Copy out the data below verbatim.

Data provided:
━━━

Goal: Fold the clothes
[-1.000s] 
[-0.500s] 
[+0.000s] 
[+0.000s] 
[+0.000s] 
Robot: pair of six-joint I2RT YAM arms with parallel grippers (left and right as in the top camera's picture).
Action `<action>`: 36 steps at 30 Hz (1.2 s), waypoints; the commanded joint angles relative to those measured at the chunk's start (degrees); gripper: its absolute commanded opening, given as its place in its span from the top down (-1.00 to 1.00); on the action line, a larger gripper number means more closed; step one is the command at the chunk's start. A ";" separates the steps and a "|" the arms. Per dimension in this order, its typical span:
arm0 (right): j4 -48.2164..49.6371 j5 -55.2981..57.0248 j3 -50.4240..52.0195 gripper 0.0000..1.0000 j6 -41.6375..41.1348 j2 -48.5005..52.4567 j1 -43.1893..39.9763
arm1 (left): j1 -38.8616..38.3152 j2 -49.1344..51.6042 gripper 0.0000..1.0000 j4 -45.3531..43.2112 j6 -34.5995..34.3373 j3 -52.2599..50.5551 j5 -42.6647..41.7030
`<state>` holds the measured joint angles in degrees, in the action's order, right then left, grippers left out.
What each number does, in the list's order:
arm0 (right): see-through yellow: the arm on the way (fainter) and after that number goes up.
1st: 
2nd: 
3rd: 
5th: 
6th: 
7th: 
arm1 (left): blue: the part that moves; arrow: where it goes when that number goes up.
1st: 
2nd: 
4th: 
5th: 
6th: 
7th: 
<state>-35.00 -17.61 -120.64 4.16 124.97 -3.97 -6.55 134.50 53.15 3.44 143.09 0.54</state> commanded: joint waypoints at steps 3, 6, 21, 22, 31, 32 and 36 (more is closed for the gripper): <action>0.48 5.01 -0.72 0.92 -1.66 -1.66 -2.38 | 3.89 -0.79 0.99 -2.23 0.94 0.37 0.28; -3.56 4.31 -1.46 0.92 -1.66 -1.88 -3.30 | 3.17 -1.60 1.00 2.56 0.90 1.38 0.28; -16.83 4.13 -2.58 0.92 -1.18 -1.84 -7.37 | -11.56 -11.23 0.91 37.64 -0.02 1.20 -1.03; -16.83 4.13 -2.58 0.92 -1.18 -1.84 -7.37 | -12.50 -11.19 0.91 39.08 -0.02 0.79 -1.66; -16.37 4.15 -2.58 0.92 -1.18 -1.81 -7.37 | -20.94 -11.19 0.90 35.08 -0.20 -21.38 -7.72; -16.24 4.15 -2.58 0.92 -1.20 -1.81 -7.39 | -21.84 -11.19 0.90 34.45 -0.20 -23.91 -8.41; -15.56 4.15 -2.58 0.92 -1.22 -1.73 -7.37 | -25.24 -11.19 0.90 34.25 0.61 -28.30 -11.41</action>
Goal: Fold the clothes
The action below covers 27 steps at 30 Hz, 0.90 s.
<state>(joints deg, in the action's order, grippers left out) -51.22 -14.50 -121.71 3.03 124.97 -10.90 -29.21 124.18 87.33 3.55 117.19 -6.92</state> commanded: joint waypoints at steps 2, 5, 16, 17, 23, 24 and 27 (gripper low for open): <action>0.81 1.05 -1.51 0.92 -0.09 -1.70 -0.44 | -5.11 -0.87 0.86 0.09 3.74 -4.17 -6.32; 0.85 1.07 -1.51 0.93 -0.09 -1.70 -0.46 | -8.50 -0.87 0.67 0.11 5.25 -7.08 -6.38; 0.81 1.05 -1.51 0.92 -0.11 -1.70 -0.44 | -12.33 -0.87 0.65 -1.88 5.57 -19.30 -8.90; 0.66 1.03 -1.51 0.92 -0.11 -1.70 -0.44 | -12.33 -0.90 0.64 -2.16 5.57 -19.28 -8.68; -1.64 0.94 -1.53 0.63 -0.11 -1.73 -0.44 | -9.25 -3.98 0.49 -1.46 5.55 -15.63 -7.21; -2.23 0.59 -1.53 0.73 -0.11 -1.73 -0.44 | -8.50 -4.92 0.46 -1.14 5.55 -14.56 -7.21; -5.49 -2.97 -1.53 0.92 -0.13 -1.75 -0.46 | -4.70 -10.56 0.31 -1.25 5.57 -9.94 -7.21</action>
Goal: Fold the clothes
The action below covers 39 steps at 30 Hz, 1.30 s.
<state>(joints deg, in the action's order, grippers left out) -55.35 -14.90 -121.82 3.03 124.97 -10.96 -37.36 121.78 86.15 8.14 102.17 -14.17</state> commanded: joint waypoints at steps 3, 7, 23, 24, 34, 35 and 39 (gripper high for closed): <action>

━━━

Result below:
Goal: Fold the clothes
[-1.000s] 
[-0.500s] 
[+0.000s] 
[+0.000s] 
[+0.000s] 
Robot: pair of six-joint I2RT YAM arms with parallel grippers (left and right as in the top camera's picture).
Action `<action>`: 36 steps at 30 Hz (1.2 s), waypoints; the commanded joint angles relative to those measured at the chunk's start (degrees); gripper: its absolute commanded opening, given as its place in its span from the top down (-1.00 to 1.00); on the action line, a larger gripper number means more closed; step one is the command at the chunk's start. A ";" separates the steps and a "|" the arms. Per dimension in this order, its typical span:
arm0 (right): j4 -48.2164..49.6371 j5 -55.2981..57.0248 j3 -50.4240..52.0195 gripper 0.0000..1.0000 j6 -41.6375..41.1348 j2 -48.5005..52.4567 j1 -43.1893..39.9763
arm1 (left): j1 -38.8616..38.3152 j2 -49.1344..51.6042 gripper 0.0000..1.0000 j4 -45.3531..43.2112 j6 -34.5995..34.3373 j3 -52.2599..50.5551 j5 -42.6647..41.7030
`<state>` holds the measured joint angles in degrees, in the action's order, right then left, grippers left out.
What each number does, in the list's order:
arm0 (right): see-through yellow: the arm on the way (fainter) and after that number goes up.
1st: 
2nd: 
3rd: 
5th: 
6th: 
7th: 
arm1 (left): blue: the part that moves; arrow: where it goes when that number goes up.
1st: 
2nd: 
4th: 
5th: 
6th: 
7th: 
<state>-35.00 -17.61 -120.64 4.16 124.97 -3.97 -6.55 134.50 53.15 3.44 143.09 0.54</state> commanded: joint waypoints at steps 3, 6, 21, 22, 31, 32 and 36 (more is closed for the gripper): <action>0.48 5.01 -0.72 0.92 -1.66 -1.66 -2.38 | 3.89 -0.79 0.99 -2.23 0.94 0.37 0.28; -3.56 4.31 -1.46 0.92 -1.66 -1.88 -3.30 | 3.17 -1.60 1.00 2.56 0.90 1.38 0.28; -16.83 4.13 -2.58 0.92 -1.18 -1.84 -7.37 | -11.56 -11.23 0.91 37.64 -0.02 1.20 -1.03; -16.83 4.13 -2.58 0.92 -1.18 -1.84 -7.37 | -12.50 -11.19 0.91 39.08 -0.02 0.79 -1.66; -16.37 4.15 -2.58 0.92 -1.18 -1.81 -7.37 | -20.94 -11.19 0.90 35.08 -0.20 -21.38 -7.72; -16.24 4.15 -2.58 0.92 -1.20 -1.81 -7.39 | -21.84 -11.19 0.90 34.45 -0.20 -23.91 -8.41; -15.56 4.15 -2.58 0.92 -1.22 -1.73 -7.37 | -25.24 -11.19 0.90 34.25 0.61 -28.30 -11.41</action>
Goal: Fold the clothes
The action below covers 27 steps at 30 Hz, 0.90 s.
<state>(joints deg, in the action's order, grippers left out) -51.22 -14.50 -121.71 3.03 124.97 -10.90 -29.21 124.18 87.33 3.55 117.19 -6.92</state> commanded: joint waypoints at steps 2, 5, 16, 17, 23, 24 and 27 (gripper low for open): <action>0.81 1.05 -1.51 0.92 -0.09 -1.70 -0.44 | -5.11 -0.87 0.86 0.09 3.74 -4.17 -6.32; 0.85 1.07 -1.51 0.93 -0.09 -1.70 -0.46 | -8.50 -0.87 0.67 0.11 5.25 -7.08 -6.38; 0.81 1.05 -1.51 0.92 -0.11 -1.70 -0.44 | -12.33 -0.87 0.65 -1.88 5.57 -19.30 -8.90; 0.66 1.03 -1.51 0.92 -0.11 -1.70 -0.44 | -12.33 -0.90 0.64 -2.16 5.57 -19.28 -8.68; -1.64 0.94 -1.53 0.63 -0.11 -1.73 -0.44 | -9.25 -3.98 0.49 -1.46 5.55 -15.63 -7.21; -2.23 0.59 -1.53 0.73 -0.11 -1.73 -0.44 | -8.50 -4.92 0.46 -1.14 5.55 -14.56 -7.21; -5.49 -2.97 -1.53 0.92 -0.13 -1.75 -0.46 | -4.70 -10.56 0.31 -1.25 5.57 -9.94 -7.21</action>
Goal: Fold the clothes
The action below covers 39 steps at 30 Hz, 1.30 s.
<state>(joints deg, in the action's order, grippers left out) -55.35 -14.90 -121.82 3.03 124.97 -10.96 -37.36 121.78 86.15 8.14 102.17 -14.17</state> commanded: joint waypoints at steps 3, 7, 23, 24, 34, 35 and 39 (gripper high for closed): <action>

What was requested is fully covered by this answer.